What this task involves:
Bring together every line in the data that includes "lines".

======== Dataset content

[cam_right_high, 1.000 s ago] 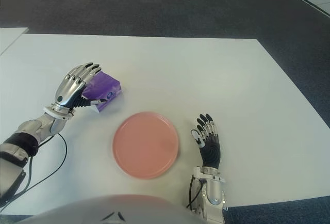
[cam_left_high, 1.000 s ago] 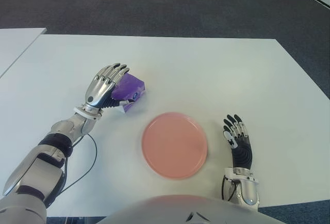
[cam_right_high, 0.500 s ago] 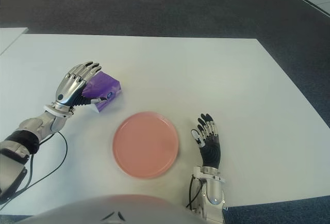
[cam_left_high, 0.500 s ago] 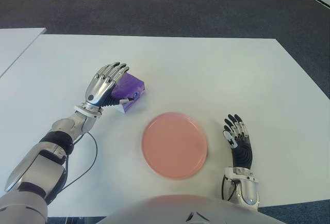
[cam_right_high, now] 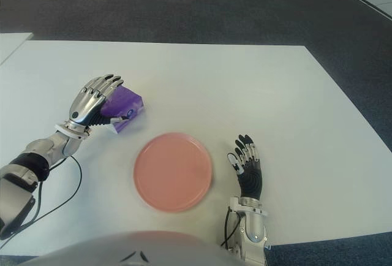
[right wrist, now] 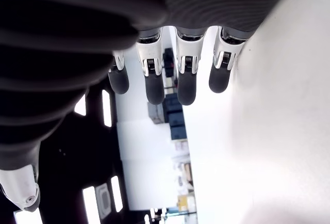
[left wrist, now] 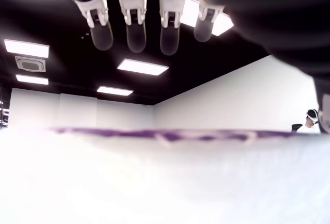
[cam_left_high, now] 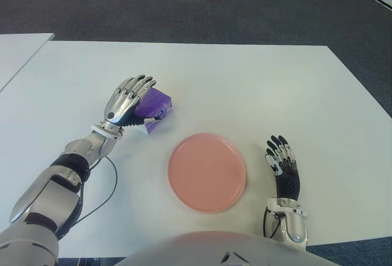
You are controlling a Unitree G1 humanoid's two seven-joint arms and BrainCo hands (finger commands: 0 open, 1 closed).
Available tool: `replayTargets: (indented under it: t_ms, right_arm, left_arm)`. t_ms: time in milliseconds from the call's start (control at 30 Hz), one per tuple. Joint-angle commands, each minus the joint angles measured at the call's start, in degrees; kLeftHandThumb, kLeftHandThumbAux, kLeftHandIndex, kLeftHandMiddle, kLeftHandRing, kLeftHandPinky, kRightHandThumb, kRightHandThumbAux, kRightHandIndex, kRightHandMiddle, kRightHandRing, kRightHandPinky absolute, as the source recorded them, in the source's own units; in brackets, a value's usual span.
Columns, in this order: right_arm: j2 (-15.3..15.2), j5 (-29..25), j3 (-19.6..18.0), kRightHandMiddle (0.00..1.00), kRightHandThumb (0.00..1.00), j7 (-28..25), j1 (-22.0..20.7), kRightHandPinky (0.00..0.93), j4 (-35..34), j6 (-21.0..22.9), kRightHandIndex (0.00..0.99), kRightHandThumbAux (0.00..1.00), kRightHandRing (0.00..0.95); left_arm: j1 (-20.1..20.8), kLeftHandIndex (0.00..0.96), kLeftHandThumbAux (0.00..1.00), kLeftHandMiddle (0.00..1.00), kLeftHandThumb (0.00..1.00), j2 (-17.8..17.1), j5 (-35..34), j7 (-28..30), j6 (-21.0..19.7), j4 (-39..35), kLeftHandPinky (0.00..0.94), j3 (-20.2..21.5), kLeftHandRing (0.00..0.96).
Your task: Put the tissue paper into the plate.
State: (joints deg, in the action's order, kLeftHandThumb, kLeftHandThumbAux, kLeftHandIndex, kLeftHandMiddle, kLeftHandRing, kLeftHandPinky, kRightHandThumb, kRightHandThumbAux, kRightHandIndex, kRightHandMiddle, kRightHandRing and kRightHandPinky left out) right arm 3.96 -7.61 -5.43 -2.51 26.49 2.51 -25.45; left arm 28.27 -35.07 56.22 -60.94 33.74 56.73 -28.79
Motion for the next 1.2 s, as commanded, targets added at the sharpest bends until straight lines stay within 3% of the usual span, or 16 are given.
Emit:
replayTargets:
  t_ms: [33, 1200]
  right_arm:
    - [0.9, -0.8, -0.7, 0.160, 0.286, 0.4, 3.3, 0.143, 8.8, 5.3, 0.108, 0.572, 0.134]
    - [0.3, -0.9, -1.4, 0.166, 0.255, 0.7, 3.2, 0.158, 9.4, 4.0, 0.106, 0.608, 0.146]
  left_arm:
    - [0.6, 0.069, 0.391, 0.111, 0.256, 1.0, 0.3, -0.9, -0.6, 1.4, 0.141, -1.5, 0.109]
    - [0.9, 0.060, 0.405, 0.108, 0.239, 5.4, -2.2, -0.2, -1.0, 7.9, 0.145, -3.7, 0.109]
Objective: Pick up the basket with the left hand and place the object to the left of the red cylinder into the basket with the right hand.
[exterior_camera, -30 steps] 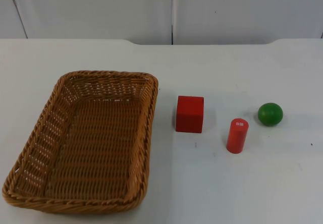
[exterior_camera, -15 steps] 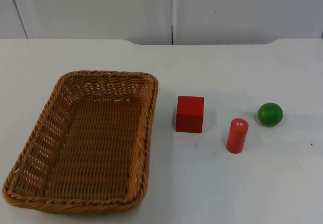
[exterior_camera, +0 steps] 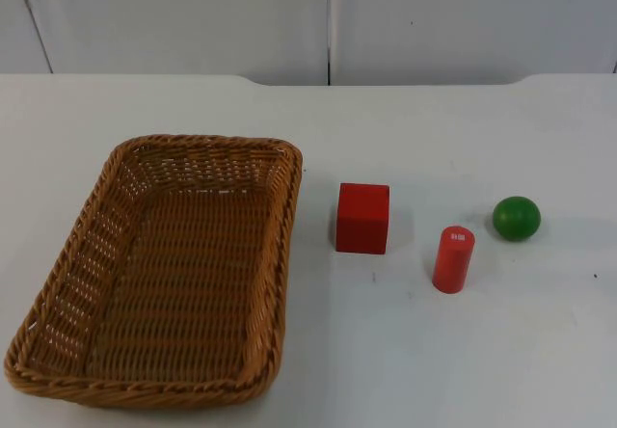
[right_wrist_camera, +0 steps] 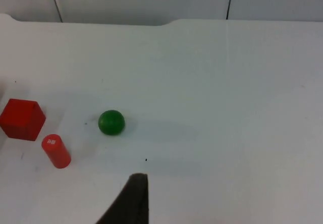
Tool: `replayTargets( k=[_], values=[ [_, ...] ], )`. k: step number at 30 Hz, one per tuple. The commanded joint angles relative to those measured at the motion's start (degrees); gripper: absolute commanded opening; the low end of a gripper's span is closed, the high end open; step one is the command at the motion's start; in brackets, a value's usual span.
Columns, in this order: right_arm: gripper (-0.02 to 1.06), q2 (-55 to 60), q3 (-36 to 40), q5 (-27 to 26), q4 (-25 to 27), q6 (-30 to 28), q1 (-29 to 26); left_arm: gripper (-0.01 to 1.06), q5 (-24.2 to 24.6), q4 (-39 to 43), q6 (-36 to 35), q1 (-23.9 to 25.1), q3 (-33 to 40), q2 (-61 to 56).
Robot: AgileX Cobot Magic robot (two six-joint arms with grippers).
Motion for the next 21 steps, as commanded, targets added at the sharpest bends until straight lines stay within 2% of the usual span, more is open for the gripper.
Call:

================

Solution to this problem:
Motion for the next 1.2 s, as commanded, targets added at the sharpest bends until straight lines stay within 3% of the usual span, or 16 are given.
Motion for the next 21 steps, as commanded, targets added at the sharpest bends until straight lines stay within 2% of the usual span, more is open for the gripper.

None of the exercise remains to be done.